The records below must be returned in full and unaltered.
DATA SHOWN below:
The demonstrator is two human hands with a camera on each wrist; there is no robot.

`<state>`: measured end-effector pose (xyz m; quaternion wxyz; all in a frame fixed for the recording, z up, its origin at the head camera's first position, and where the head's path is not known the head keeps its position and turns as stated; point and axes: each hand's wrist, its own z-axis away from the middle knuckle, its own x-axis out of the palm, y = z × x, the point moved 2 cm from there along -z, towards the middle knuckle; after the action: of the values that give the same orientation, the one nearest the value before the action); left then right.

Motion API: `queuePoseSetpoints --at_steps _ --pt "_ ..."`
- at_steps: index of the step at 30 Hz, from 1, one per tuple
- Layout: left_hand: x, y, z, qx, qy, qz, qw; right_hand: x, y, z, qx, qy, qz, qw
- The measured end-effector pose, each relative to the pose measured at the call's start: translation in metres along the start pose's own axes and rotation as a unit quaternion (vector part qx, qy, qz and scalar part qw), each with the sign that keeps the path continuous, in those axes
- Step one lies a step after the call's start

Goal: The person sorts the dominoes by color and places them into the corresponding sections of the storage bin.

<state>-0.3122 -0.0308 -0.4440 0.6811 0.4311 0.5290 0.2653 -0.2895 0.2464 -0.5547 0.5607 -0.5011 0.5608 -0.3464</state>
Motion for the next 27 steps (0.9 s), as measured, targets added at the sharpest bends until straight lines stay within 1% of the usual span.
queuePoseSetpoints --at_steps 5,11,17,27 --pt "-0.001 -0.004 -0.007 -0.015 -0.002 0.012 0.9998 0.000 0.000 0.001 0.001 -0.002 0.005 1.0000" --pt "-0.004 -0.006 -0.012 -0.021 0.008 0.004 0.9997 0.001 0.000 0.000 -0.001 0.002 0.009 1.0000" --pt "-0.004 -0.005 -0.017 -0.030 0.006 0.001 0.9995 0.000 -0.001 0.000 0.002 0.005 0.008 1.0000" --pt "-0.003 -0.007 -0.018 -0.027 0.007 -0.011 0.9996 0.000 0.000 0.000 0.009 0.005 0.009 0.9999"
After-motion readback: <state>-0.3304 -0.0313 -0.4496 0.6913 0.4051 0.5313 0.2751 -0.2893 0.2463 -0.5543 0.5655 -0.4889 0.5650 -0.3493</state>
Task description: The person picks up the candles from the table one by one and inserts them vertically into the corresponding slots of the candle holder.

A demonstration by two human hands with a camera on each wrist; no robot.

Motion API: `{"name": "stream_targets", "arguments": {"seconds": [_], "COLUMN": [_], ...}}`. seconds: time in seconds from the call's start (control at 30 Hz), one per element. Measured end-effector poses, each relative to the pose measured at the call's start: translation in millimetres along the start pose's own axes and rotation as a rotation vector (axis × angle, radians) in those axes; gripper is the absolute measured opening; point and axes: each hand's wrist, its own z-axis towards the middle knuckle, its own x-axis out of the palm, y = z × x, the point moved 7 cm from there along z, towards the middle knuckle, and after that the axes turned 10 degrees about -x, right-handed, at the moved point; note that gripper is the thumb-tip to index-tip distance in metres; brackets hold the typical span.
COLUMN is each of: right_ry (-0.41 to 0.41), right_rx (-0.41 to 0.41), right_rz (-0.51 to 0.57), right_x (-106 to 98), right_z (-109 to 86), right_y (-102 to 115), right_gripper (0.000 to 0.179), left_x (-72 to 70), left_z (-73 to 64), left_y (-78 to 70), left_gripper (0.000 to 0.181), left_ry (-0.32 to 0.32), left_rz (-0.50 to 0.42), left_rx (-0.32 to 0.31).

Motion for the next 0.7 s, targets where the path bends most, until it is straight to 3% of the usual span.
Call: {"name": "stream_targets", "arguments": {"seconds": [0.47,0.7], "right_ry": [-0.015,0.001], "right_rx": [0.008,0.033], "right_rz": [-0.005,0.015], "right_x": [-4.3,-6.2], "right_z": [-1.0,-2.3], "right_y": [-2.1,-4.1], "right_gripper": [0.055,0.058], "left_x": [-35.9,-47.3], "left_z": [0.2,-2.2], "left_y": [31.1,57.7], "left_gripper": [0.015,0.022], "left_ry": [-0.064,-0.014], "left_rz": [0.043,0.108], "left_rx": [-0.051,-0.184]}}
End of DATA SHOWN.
• _SOLUTION FOR THIS PROBLEM_:
The demonstrator is two human hands with a camera on each wrist; there is no robot.

`<state>`: measured end-effector pose (xyz m; quaternion wxyz; all in a frame fixed for the recording, z up, its origin at the head camera's first position, and where the head's path is not known the head keeps its position and turns as stated; point and axes: each hand's wrist, its own z-axis away from the middle knuckle, its own x-axis out of the palm, y = z × x, the point moved 2 cm from there along -z, towards the middle knuckle; after the action: of the values that give the same orientation, the one nearest the value before the action); left then right.

Motion API: `queuePoseSetpoints --at_steps _ --pt "_ ..."`
- at_steps: index of the step at 30 Hz, from 1, one per tuple
- Layout: left_hand: x, y, z, qx, qy, qz, qw; right_hand: x, y, z, qx, qy, qz, qw
- The measured end-effector pose, each relative to the pose measured at the call's start: translation in metres along the start pose's own axes and rotation as a unit quaternion (vector part qx, qy, qz and scalar part qw), each with the sign that keeps the path continuous, in those axes
- Step one lies a step after the call's start

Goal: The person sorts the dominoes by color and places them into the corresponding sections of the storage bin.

<state>-0.3122 -0.0308 -0.4440 0.6811 0.4311 0.5290 0.2653 -0.2895 0.2464 -0.5547 0.5607 -0.5011 0.5608 -0.3464</state>
Motion for the next 27 steps (0.9 s), as measured, targets added at the sharpest bends until straight lines stay within 1% of the usual span.
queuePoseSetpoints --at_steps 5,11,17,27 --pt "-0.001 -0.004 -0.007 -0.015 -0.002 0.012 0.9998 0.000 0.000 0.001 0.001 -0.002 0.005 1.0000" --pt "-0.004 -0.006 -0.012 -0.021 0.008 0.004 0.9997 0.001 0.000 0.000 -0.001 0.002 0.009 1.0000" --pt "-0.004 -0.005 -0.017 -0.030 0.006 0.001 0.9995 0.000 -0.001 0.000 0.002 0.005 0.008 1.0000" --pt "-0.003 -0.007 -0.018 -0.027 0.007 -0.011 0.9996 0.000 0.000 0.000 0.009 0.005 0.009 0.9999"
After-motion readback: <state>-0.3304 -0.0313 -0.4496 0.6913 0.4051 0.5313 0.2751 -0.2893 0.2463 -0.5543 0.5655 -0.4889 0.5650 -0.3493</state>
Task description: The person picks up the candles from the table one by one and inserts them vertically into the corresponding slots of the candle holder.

A demonstration by two human hands with a camera on each wrist; no robot.

Motion API: `{"name": "stream_targets", "arguments": {"seconds": [_], "COLUMN": [_], ...}}`. seconds: time in seconds from the call's start (control at 30 Hz), one per element. Measured end-effector poses, each relative to the pose measured at the call's start: translation in millimetres along the start pose's own axes and rotation as a rotation vector (axis × angle, radians) in those axes; gripper is the absolute measured opening; point and axes: each hand's wrist, its own z-axis towards the middle knuckle, its own x-axis out of the palm, y = z × x, the point moved 7 cm from there along z, towards the middle knuckle, and after that the axes turned 10 degrees about -x, right-handed, at the moved point; note that gripper is the thumb-tip to index-tip distance in metres; brackets hold the typical span.
COLUMN is each of: right_ry (-0.41 to 0.41), right_rx (-0.41 to 0.41), right_rz (-0.51 to 0.57), right_x (-106 to 98), right_z (-109 to 86), right_y (-102 to 115), right_gripper (0.000 to 0.179), left_x (-72 to 70), left_z (-73 to 64), left_y (-78 to 70), left_gripper (0.000 to 0.181), left_ry (-0.32 to 0.32), left_rz (-0.50 to 0.42), left_rx (-0.32 to 0.31).

Motion for the next 0.7 s, targets where the path bends most, until it is straight to 3% of the usual span.
Call: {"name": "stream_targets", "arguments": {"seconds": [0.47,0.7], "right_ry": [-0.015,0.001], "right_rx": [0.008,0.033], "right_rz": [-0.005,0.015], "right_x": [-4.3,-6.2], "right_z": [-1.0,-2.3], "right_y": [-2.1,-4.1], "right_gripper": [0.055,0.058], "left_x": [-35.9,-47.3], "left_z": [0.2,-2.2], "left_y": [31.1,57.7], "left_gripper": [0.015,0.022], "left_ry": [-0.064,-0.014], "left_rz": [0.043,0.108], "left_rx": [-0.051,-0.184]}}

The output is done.